我退,脚就进,我顶,脚就缩。不管怎么躲闪、扒拉,那只臭脚丫,仿佛长在我的脸上一般,逃不掉,甩不脱,着实令人恼怒!文少侠拔出宝剑,正待斥责其老没德性,忽觉手腕一麻,宝剑脱手而飞。脸部轻松半分,鼻子吸气一半,还没张口骂出声,又让脚丫子贴了。老刘头还把脚趾得意地转动。

        脚趾缝中间的黑泥近在眼前,一股醇厚的脚味直冲上脑。

        “士可杀不可辱!”我把嘴歪到一边骂道,“老子技不如人,你要杀就杀,踢死我可以,侮辱我不行!呸呸呸,你让我天天洗脚晒鞋,自己的却这么臭!”

        疯老头大笑:“贤侄,你跟我缘分不浅,老汉爱你是个人才,来!以后守田赶鸟的大业,就交给你了!”

        我想反驳,却发不出声,动弹不得,眼皮都抬不起来。只觉面部发热,一股暖流从头脸直通丹田,肺腑间似有巨大的气流冲撞不休。我腹痛有如刀搅,刀子扎前胸、捅后腰、刮四肢,浑身无一处不疼。疼得最要命的时候,仿佛肠子肚子被人拽出来,不停打结、打结、打死结。我觉得自己要死了。

        但是熬了一阵没死,痛感逐渐减轻。
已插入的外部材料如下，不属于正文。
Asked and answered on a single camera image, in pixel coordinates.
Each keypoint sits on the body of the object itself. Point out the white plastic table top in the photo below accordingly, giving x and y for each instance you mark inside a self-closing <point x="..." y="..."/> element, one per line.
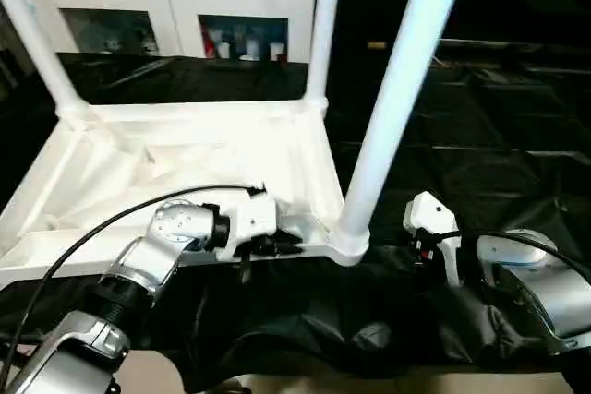
<point x="161" y="158"/>

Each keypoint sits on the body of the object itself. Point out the white plastic table leg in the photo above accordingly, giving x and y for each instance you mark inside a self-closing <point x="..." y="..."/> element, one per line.
<point x="397" y="89"/>
<point x="37" y="34"/>
<point x="323" y="20"/>

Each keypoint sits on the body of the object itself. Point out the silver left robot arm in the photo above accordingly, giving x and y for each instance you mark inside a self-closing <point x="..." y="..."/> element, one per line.
<point x="148" y="251"/>

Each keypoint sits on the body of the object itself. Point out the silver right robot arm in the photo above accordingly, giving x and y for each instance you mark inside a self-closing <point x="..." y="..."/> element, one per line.
<point x="545" y="283"/>

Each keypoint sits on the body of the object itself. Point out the black plastic mat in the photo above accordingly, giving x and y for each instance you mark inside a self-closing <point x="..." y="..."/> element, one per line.
<point x="485" y="135"/>

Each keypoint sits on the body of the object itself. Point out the white cup with red label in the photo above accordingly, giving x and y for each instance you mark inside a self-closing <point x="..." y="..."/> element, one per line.
<point x="276" y="51"/>

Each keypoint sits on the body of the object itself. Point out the red white bottle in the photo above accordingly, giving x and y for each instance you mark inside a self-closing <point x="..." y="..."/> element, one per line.
<point x="211" y="45"/>

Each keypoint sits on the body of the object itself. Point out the black television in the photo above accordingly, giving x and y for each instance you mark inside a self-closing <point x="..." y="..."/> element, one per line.
<point x="517" y="41"/>

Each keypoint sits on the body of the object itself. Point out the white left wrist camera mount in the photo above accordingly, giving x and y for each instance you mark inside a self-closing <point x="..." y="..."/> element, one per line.
<point x="249" y="218"/>

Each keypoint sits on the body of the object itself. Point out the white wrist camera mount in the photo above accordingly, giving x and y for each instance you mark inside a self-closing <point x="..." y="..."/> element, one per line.
<point x="249" y="218"/>
<point x="431" y="214"/>

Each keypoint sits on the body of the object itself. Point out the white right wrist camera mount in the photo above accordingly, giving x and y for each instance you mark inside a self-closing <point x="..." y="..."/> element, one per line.
<point x="431" y="214"/>
暖流汇聚到肚脐眼,变得不冷不热,最后,像初春消雪后的小溪,向四肢散去,没了影踪。

        那只自盘古开天地就没洗过的汗脚,终于离开了我命运多舛的脸。

        睁眼一看,不由心惊,疯老头苍老许多,左腿发颤,右脚软绵,委顿下去,坐在了地上。没等我挪动,刘老头抬头说话了,声音苍老无力:“文贤侄……”

        他能叫出我名字了,眼前的迷雾也散了,平静地看着我。

        “刘老伯认出我了?你真是玩坏我了,坐着别动啊,我给你捡鞋去,咱回屋……我给搬块砖,坐着歇息会儿。”